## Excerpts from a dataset
============

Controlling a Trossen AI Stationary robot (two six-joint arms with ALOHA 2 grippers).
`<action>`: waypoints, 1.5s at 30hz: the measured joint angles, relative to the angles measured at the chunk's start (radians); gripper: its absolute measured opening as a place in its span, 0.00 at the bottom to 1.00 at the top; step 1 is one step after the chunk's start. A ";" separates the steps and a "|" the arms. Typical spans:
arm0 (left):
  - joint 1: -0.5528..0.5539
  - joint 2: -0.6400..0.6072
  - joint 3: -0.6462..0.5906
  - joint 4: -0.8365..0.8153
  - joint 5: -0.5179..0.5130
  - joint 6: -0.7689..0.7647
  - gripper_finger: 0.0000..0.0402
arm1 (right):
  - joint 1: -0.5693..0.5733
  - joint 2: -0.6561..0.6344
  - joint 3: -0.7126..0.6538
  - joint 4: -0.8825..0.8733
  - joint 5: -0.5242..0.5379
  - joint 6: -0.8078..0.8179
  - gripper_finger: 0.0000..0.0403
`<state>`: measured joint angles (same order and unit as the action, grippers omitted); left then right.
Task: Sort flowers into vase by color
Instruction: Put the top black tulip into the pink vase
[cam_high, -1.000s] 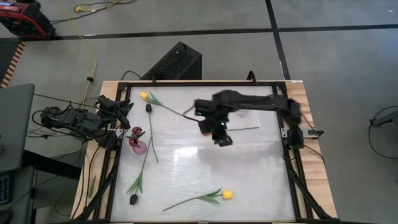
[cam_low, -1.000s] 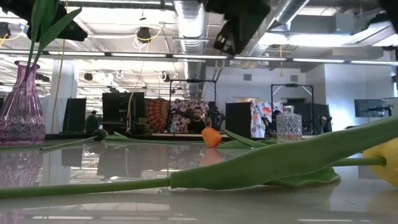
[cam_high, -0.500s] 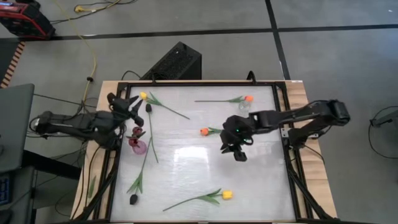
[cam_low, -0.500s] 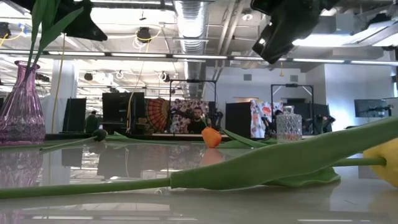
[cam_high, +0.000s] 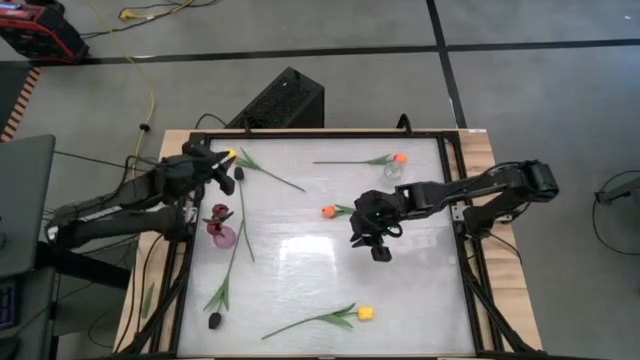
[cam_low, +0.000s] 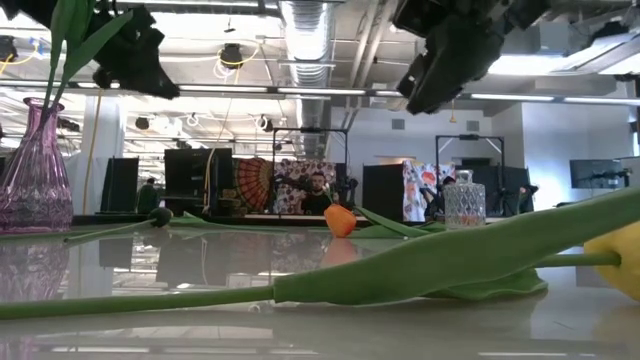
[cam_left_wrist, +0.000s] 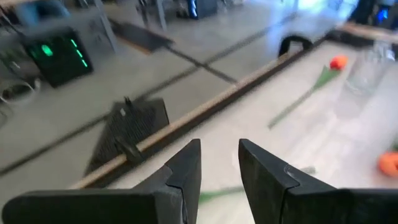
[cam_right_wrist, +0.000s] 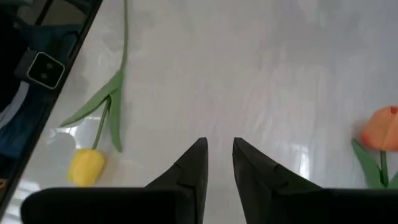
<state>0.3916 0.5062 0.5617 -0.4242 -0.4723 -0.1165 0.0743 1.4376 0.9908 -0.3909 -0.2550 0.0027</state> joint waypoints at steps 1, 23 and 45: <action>0.021 0.005 0.000 -0.005 0.031 -0.002 0.24 | -0.002 0.007 0.000 -0.002 0.000 -0.009 0.25; 0.133 0.035 0.000 -0.057 0.221 0.026 0.24 | -0.106 0.127 0.001 0.082 0.000 -0.065 0.25; 0.133 0.111 -0.042 -0.094 0.293 -0.352 0.24 | -0.146 0.284 0.073 0.072 -0.005 -0.036 0.25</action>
<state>0.5243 0.6174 0.5201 -0.5181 -0.1789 -0.4688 -0.0719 1.7211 1.0636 -0.3191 -0.2596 -0.0338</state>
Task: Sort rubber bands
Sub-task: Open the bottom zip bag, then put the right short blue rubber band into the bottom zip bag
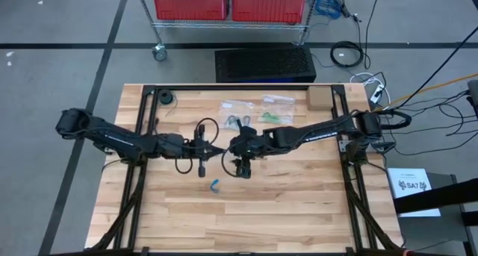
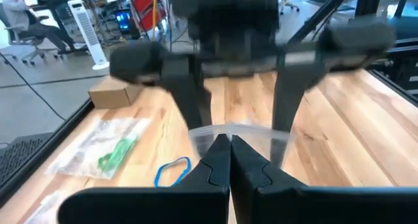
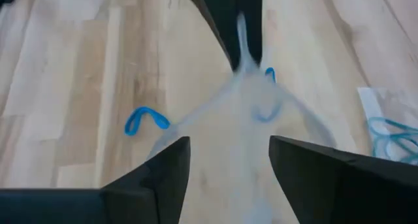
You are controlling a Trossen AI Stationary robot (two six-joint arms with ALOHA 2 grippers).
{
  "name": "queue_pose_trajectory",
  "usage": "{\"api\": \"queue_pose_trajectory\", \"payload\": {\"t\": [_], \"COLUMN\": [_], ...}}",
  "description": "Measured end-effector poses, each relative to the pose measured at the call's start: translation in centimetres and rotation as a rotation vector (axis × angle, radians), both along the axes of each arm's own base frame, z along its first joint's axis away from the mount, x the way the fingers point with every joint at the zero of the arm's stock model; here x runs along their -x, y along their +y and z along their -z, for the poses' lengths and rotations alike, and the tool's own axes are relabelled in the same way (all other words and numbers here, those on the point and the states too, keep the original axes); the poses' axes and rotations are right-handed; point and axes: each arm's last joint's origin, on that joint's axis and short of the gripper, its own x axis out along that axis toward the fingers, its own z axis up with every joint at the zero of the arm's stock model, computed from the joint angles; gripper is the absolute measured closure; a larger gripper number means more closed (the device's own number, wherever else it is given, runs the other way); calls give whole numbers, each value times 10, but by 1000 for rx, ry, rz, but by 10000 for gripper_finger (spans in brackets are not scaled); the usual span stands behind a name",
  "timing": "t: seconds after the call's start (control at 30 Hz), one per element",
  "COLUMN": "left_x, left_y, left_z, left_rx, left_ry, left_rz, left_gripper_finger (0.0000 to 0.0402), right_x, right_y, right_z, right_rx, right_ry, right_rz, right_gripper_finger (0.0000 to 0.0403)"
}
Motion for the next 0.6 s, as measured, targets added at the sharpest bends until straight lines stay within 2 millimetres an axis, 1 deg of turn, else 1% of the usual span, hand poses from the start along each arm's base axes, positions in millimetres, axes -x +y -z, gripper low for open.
{"api": "queue_pose_trajectory", "payload": {"t": [0.23, 0.33, 0.5, 0.6], "left_x": [-5, -5, -5, -4], "left_y": [-1, 1, 2, 2], "left_z": [5, 6, 8, 10], "left_rx": [-23, -28, -45, -53], "left_ry": [4, 11, 33, 54], "left_rz": [5, 0, -4, -3], "left_gripper_finger": [401, 401, 401, 401], "right_x": [9, 15, 30, 44], "right_y": [0, 0, 0, 3], "right_z": [-15, -25, -49, -62], "right_rx": [-9, -9, -11, 1], "right_ry": [-16, -16, -48, -43], "right_rz": [-9, -8, -13, -21], "right_gripper_finger": [188, 179, 172, 172]}}
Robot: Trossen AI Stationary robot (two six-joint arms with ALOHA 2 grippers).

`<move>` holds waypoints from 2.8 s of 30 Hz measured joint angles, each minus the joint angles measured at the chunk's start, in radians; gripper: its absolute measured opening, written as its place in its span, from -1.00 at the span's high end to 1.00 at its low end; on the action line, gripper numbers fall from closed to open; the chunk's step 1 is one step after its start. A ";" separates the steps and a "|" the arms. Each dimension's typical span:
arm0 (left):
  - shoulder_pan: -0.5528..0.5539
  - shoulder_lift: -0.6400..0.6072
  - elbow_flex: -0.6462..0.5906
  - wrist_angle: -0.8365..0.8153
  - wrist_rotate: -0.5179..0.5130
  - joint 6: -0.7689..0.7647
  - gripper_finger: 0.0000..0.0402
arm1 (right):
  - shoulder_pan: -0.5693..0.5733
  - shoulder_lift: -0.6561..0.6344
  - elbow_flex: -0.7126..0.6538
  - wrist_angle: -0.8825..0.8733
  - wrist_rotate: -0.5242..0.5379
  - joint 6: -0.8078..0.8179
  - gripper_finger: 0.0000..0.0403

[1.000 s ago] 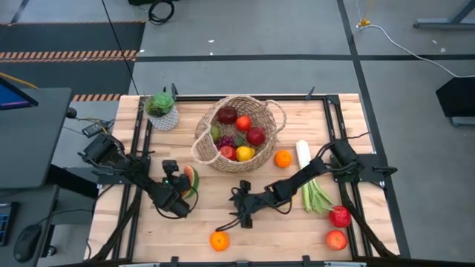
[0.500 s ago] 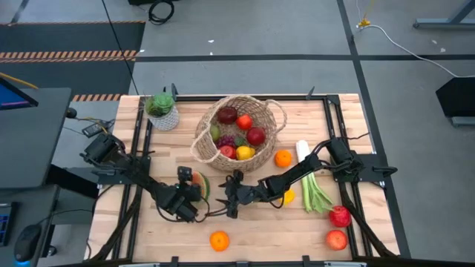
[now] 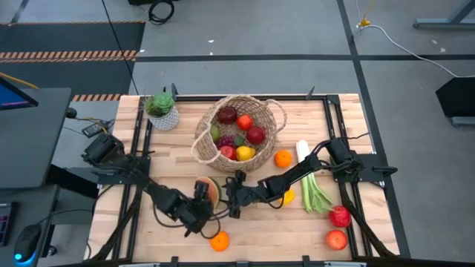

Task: Build produce basket
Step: Put the watermelon into the basket

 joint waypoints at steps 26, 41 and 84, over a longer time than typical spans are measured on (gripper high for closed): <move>0.092 -0.046 -0.168 -0.436 -0.178 -0.225 0.35 | -0.001 0.000 0.000 -0.039 0.050 0.000 -0.32; 0.434 -0.222 -0.175 -0.230 0.075 0.024 0.66 | 0.001 0.000 0.000 -0.042 0.026 0.008 -0.32; 0.124 -0.258 -0.146 -0.039 0.300 -0.192 0.84 | 0.005 -0.002 -0.001 0.000 -0.256 0.132 -0.32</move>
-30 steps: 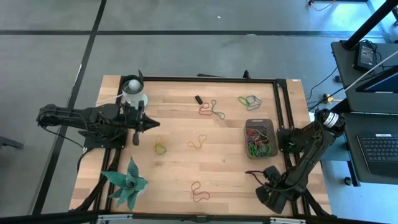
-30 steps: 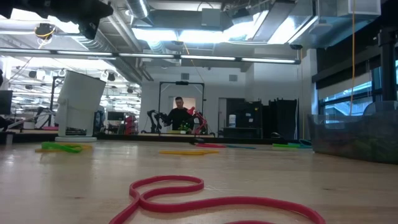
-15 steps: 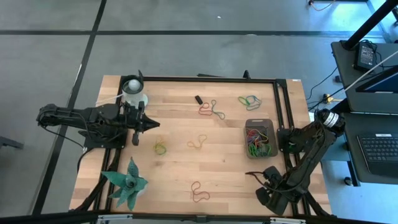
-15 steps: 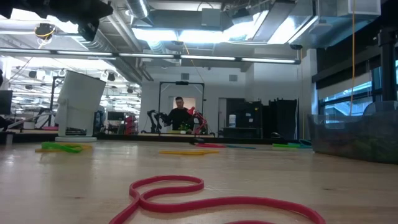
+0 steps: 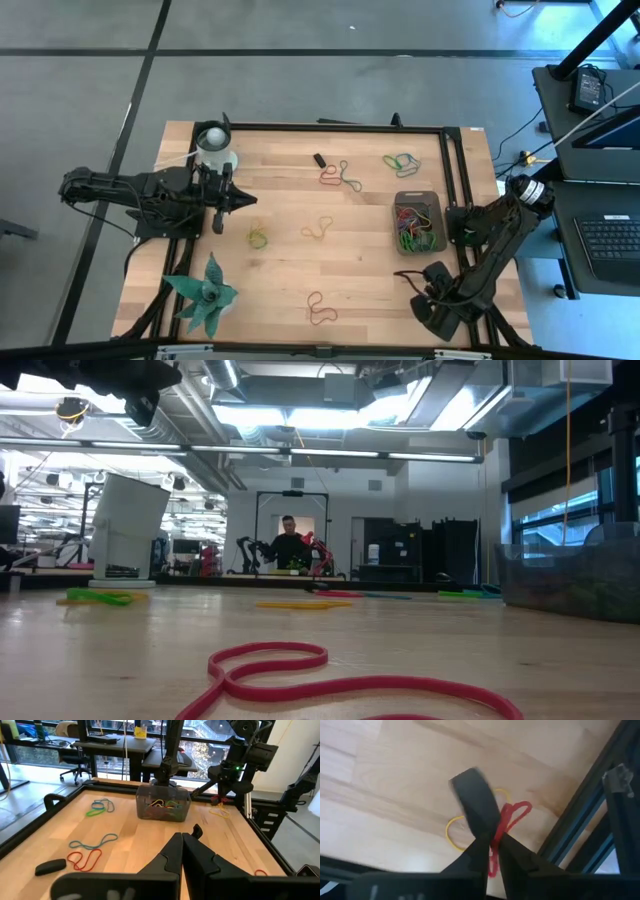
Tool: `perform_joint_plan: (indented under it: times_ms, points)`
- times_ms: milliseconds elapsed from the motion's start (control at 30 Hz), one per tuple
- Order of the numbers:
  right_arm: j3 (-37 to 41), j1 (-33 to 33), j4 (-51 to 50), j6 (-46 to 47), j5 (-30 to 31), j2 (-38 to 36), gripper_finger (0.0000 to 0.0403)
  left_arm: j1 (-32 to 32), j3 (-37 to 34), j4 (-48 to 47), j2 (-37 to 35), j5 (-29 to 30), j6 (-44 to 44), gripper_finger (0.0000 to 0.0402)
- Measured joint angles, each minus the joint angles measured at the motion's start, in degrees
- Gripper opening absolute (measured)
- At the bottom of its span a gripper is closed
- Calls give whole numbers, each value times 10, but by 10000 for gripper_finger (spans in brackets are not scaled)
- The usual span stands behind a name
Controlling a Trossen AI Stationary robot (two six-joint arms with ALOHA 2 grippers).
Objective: Pick and place rubber bands into bin
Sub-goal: Put the black rubber band into the black bin
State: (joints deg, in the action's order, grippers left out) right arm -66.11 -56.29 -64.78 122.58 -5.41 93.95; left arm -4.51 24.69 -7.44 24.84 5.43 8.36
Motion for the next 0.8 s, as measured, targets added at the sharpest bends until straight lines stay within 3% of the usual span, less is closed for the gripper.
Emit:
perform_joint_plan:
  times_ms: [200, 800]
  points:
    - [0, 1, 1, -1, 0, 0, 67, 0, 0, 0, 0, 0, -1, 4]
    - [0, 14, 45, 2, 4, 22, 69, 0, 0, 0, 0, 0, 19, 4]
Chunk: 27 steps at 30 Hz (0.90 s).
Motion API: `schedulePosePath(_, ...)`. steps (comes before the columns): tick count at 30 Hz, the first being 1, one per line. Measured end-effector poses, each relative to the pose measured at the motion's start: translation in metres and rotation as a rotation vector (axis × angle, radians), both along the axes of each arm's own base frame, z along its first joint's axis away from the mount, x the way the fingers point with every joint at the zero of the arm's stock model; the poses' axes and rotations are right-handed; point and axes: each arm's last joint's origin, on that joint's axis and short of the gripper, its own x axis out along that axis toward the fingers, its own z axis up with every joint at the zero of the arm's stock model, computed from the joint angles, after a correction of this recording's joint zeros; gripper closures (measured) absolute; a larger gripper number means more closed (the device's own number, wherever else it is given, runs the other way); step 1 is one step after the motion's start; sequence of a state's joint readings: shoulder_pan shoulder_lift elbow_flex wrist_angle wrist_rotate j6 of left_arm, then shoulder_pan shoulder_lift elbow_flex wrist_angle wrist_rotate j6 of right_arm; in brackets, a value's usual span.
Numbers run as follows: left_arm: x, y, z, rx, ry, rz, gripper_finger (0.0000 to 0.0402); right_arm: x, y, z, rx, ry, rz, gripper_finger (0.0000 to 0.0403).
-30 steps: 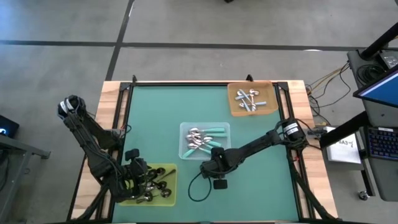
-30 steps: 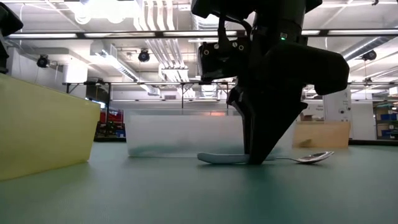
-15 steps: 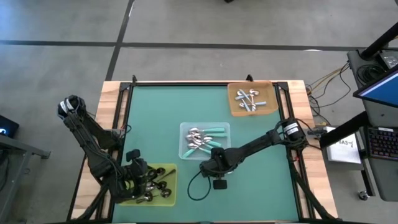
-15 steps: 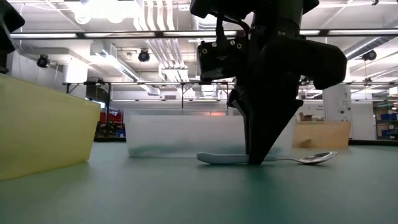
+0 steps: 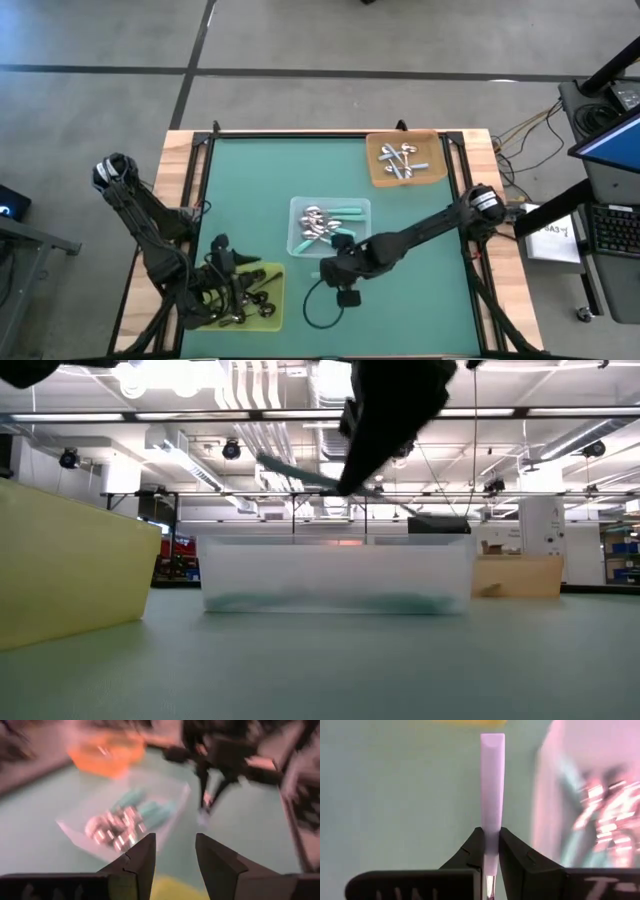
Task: Sort silverware by color (type)
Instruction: Put the purple into the orange bin
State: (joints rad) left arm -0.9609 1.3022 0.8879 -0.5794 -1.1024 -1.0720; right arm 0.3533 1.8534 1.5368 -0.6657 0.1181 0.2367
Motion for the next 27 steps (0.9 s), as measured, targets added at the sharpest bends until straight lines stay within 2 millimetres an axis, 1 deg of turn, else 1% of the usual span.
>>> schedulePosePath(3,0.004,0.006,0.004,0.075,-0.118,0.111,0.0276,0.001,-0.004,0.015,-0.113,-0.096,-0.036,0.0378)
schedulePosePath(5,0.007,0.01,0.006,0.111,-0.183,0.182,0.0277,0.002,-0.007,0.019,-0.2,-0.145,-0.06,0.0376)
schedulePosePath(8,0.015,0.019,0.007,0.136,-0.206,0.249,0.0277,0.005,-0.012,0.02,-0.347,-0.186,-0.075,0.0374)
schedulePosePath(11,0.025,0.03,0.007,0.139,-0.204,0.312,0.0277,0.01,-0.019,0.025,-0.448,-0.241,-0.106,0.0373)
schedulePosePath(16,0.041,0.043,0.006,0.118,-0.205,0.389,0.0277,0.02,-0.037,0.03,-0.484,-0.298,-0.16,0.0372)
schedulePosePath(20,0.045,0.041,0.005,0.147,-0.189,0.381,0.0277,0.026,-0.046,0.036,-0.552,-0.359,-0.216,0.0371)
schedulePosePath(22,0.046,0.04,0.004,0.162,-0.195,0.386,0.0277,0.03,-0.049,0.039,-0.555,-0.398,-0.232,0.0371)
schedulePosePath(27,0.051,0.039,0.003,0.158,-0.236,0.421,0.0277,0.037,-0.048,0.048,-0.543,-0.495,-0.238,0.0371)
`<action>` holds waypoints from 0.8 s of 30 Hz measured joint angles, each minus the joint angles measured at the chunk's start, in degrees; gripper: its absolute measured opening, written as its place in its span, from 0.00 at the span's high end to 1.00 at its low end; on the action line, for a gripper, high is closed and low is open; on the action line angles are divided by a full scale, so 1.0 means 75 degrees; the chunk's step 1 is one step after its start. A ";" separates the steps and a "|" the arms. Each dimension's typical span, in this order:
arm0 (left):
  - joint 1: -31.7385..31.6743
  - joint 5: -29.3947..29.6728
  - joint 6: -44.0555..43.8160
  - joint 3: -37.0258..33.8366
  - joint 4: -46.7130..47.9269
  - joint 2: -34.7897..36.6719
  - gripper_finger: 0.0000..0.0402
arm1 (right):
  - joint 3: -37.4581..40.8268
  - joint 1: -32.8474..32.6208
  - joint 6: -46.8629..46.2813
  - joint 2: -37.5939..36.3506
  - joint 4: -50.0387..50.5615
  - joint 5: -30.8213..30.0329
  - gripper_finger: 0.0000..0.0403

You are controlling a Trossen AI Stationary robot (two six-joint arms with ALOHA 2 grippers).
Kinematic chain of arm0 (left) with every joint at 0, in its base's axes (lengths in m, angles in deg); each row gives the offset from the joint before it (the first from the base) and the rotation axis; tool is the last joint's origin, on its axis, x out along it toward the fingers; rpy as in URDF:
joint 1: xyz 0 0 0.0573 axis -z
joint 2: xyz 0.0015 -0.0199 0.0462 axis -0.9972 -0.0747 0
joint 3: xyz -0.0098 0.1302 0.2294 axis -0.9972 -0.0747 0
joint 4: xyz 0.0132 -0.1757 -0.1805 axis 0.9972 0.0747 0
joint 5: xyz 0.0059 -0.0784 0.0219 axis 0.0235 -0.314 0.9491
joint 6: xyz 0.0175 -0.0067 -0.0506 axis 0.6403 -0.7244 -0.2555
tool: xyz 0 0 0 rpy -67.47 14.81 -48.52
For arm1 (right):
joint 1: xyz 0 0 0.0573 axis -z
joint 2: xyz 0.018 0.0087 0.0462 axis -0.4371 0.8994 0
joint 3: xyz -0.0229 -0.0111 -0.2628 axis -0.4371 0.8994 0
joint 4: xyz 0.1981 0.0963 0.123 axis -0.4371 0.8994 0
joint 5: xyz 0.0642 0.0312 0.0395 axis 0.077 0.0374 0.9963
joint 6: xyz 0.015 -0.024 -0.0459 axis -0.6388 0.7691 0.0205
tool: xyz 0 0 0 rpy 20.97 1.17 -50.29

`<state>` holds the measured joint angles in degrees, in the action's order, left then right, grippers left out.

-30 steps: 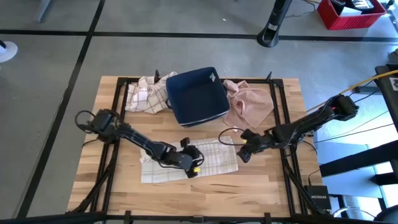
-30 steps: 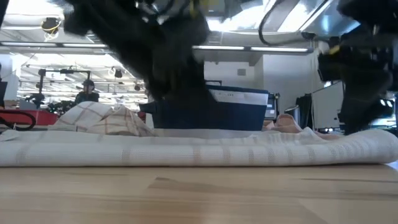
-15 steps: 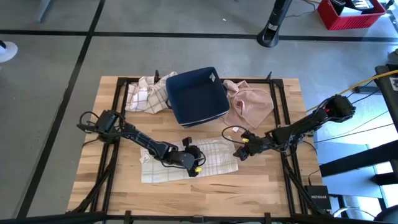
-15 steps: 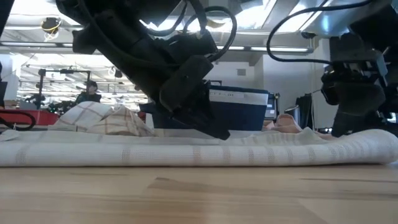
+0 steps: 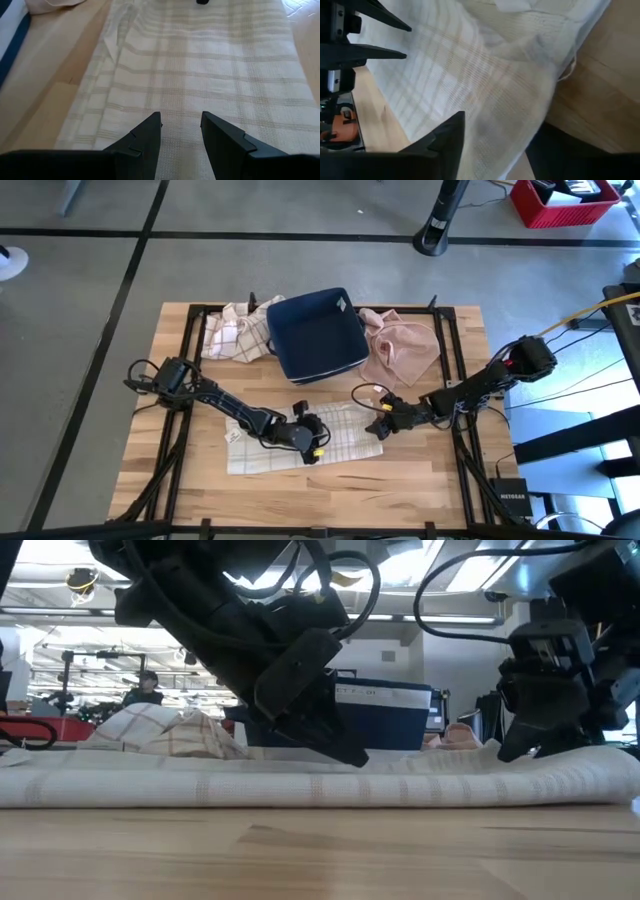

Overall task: Fold towel
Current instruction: Fold the white with gray pattern towel on the table

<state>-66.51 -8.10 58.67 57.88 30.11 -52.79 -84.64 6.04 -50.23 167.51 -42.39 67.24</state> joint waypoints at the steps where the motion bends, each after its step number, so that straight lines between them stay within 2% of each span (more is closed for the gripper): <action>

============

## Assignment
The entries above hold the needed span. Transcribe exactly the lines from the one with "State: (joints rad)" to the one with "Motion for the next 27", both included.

## Answer to the problem
State: (joints rad) left arm -0.9609 1.3022 0.8879 -0.5794 -1.1024 -1.0720; right arm 0.3533 1.8534 1.5368 -0.6657 0.1181 0.2367
Motion for the next 27 steps (0.9 s), as measured, targets added at the sharpest bends until straight lines stay within 2 millimetres an axis, 1 deg of turn, else 1% of the usual span.

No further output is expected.